• What the exercise asks
From the first line to the last, restate the data word for word.
____ Exercise data
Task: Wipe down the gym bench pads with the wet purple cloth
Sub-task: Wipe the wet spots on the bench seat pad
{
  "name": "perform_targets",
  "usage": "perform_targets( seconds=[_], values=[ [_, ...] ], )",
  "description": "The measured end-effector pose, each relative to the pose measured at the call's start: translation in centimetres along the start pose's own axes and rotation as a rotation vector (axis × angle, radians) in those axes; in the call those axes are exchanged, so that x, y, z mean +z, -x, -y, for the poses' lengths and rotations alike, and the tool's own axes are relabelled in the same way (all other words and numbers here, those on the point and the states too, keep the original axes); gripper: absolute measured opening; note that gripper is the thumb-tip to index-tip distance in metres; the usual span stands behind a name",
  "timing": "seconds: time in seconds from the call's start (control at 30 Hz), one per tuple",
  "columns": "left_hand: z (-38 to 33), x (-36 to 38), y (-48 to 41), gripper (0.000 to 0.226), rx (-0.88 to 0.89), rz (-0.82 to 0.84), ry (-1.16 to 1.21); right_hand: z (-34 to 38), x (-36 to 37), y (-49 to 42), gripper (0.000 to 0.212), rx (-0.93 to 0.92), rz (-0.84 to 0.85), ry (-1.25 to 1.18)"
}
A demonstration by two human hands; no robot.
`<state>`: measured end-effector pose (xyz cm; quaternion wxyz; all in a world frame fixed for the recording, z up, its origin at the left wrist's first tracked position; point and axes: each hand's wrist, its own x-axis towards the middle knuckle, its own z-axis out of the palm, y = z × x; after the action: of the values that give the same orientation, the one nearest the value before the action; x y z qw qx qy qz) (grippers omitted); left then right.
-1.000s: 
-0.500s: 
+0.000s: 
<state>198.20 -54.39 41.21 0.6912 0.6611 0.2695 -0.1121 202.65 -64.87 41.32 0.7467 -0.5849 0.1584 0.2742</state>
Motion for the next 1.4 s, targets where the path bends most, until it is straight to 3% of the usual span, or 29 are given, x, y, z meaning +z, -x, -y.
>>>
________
• Output below
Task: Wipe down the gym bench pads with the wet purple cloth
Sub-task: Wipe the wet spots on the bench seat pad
{
  "name": "perform_targets",
  "usage": "perform_targets( seconds=[_], values=[ [_, ...] ], )",
  "description": "The measured end-effector pose, each relative to the pose measured at the call's start: translation in centimetres along the start pose's own axes and rotation as a rotation vector (axis × angle, radians) in those axes; in the call those axes are exchanged, so that x, y, z mean +z, -x, -y, for the poses' lengths and rotations alike, and the tool's own axes are relabelled in the same way (all other words and numbers here, those on the point and the states too, keep the original axes); gripper: absolute measured opening; note that gripper is the thumb-tip to index-tip distance in metres; the usual span stands behind a name",
  "timing": "seconds: time in seconds from the call's start (control at 30 Hz), one per tuple",
  "columns": "left_hand: z (-38 to 33), x (-36 to 38), y (-48 to 41), gripper (0.000 to 0.226), rx (-0.88 to 0.89), rz (-0.82 to 0.84), ry (-1.16 to 1.21); right_hand: z (-34 to 38), x (-36 to 37), y (-49 to 42), gripper (0.000 to 0.212), rx (-0.93 to 0.92), rz (-0.84 to 0.85), ry (-1.25 to 1.18)"
}
A demonstration by two human hands; no robot.
`<state>`: measured end-effector pose (xyz cm; quaternion wxyz; all in a world frame fixed for the recording, z up, its origin at the left wrist's first tracked position; point and axes: each hand's wrist, its own x-axis towards the middle knuckle, its own z-axis out of the palm, y = z × x; after the action: of the values that give the same orientation, the one nearest the value before the action; x y z qw qx qy qz) (grippers omitted); left then right.
-1.000s: 
-0.500s: 
+0.000s: 
<state>198.20 -54.39 41.21 0.6912 0.6611 0.2695 -0.1121 202.65 -64.87 41.32 0.7467 -0.5849 0.1584 0.2742</state>
Motion for the next 1.4 s, targets where the path bends most, until it is straight to 3% of the usual span, or 29 are given, x, y, z meaning +z, -x, -y.
>>>

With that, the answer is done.